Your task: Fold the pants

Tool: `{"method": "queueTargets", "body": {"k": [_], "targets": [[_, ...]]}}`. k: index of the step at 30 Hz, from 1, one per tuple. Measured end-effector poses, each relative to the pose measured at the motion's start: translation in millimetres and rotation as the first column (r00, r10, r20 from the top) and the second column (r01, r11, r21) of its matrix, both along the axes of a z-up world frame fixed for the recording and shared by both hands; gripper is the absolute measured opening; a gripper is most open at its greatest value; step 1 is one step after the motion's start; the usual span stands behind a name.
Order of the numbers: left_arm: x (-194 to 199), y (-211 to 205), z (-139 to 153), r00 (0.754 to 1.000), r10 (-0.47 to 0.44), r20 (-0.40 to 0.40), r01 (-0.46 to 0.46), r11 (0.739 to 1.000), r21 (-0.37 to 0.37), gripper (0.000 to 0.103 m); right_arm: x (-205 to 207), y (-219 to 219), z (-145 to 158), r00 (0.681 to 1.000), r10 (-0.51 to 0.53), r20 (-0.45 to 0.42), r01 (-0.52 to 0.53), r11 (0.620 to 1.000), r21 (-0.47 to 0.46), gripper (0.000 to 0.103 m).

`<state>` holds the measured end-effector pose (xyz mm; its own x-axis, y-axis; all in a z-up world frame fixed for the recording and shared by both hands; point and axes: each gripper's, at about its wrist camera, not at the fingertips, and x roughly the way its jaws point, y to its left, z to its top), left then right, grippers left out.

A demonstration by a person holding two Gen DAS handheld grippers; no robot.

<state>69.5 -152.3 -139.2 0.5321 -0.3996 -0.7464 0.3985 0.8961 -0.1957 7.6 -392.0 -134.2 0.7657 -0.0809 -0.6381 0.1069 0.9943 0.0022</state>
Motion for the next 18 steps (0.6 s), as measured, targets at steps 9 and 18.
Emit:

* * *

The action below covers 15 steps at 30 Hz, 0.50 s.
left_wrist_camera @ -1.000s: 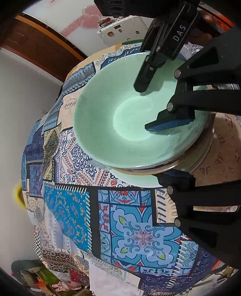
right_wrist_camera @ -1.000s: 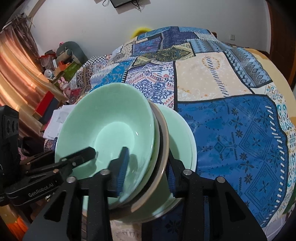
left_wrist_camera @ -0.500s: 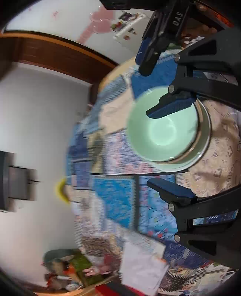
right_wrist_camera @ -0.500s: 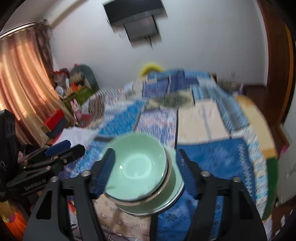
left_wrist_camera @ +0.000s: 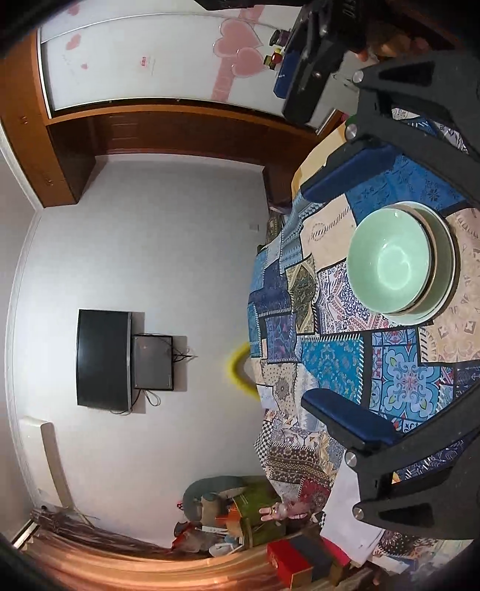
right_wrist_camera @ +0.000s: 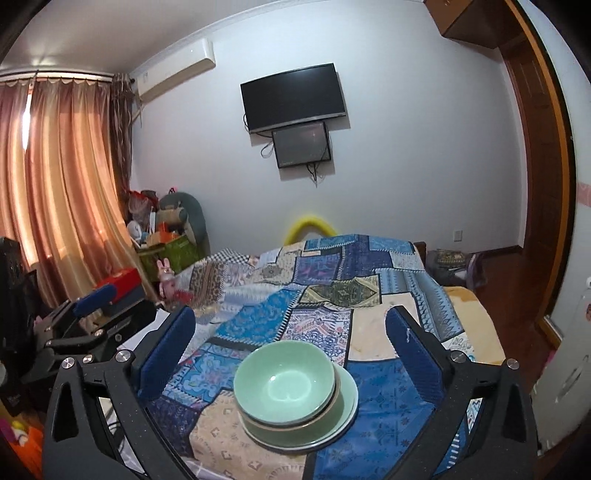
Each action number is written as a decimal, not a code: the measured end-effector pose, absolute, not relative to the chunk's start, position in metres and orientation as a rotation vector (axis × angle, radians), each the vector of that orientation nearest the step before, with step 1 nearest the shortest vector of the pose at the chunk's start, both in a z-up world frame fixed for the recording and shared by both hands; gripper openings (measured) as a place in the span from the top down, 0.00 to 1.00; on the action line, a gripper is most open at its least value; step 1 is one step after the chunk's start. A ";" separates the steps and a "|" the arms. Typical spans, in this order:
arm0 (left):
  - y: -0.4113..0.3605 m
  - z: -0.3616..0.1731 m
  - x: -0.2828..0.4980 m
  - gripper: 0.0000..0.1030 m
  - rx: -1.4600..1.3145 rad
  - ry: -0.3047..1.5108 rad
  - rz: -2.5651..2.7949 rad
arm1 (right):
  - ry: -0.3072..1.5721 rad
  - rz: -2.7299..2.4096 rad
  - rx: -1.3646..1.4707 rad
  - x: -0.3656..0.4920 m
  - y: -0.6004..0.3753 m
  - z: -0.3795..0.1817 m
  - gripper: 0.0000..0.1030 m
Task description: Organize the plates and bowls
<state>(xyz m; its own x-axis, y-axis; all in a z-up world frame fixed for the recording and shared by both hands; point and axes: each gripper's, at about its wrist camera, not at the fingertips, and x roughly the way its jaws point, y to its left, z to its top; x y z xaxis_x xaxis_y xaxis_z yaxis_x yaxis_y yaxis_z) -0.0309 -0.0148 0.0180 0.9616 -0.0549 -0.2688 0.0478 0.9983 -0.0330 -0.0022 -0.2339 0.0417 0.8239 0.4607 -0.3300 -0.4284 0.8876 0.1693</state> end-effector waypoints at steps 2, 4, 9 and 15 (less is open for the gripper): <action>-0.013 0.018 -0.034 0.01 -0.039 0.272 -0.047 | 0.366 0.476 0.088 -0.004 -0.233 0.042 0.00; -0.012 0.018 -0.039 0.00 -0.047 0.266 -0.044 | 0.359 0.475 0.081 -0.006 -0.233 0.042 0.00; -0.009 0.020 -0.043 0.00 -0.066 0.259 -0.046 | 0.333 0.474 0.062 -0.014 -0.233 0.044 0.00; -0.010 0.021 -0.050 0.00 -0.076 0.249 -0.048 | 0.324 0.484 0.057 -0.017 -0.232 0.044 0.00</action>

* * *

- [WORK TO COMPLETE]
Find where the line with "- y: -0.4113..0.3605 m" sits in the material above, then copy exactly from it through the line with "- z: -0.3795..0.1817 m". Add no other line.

- [TASK OUTPUT]
  - y: -0.4113..0.3605 m
  - z: -0.3616..0.1731 m
  - x: -0.2828..0.4980 m
  - gripper: 0.0000..0.1030 m
  - rx: -1.4600..1.3145 rad
  - ry: -0.3047..1.5108 rad
  - rz: -2.5651..2.7949 rad
arm1 (right):
  - ry: -0.3072..1.5721 rad
  - rz: -2.7299..2.4096 rad
  - rx: -1.3646..1.4707 rad
  - x: -0.3656..0.4920 m
  - y: -0.6004..0.3753 m
  - z: -0.3795..0.1817 m

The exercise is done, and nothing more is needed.